DATA EXTRACTS START

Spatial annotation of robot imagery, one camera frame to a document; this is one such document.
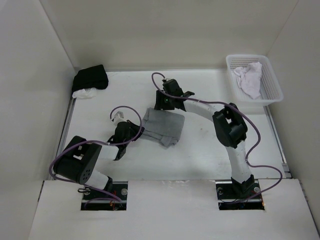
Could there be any grey tank top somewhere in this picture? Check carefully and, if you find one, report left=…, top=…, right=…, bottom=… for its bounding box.
left=141, top=107, right=185, bottom=148

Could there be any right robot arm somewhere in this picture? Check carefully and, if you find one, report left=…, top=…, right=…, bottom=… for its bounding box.
left=154, top=79, right=255, bottom=199

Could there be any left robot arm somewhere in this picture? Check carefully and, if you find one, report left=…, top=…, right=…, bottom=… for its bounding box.
left=52, top=120, right=145, bottom=200

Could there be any folded white tank top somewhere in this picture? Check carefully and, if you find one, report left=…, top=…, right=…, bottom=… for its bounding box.
left=72, top=87, right=97, bottom=99

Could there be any folded black tank top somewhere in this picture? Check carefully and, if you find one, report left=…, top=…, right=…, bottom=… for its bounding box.
left=71, top=64, right=109, bottom=93

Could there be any white tank top in basket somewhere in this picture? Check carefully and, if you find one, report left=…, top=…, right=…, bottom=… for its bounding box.
left=233, top=62, right=263, bottom=100

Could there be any white plastic basket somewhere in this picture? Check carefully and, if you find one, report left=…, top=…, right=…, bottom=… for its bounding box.
left=225, top=54, right=284, bottom=107

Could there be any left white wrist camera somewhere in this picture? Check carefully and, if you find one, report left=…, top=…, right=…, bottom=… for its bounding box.
left=112, top=111, right=126, bottom=126

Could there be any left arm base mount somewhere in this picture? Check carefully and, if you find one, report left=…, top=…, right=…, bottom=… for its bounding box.
left=77, top=181, right=129, bottom=211

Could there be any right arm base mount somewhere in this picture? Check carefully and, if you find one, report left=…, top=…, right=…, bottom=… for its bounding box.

DATA EXTRACTS END

### HOW TO COMPLETE THIS TASK
The pictures stay out; copy the rest of the data word for word.

### ANSWER SPACE
Spatial annotation of robot imagery, one camera frame to a document; this is one such document.
Could there be any grey tank top somewhere in this picture? Check carefully and, if you find one, report left=…, top=…, right=…, bottom=… for its bounding box.
left=141, top=107, right=185, bottom=148

Could there be any right robot arm somewhere in this picture? Check carefully and, if you find one, report left=…, top=…, right=…, bottom=… for its bounding box.
left=154, top=79, right=255, bottom=199

Could there be any left robot arm somewhere in this picture? Check carefully and, if you find one, report left=…, top=…, right=…, bottom=… for its bounding box.
left=52, top=120, right=145, bottom=200

Could there be any folded white tank top somewhere in this picture? Check carefully and, if you find one, report left=…, top=…, right=…, bottom=… for its bounding box.
left=72, top=87, right=97, bottom=99

Could there be any folded black tank top somewhere in this picture? Check carefully and, if you find one, report left=…, top=…, right=…, bottom=… for its bounding box.
left=71, top=64, right=109, bottom=93

Could there be any white tank top in basket somewhere in this picture? Check carefully and, if you find one, report left=…, top=…, right=…, bottom=… for its bounding box.
left=233, top=62, right=263, bottom=100

Could there be any white plastic basket somewhere in this picture? Check carefully and, if you find one, report left=…, top=…, right=…, bottom=… for its bounding box.
left=225, top=54, right=284, bottom=107

Could there be any left white wrist camera somewhere in this picture? Check carefully and, if you find one, report left=…, top=…, right=…, bottom=… for its bounding box.
left=112, top=111, right=126, bottom=126

Could there be any left arm base mount somewhere in this picture? Check carefully and, if you find one, report left=…, top=…, right=…, bottom=… for its bounding box.
left=77, top=181, right=129, bottom=211

Could there be any right arm base mount somewhere in this picture? Check carefully and, if you find one, report left=…, top=…, right=…, bottom=… for its bounding box.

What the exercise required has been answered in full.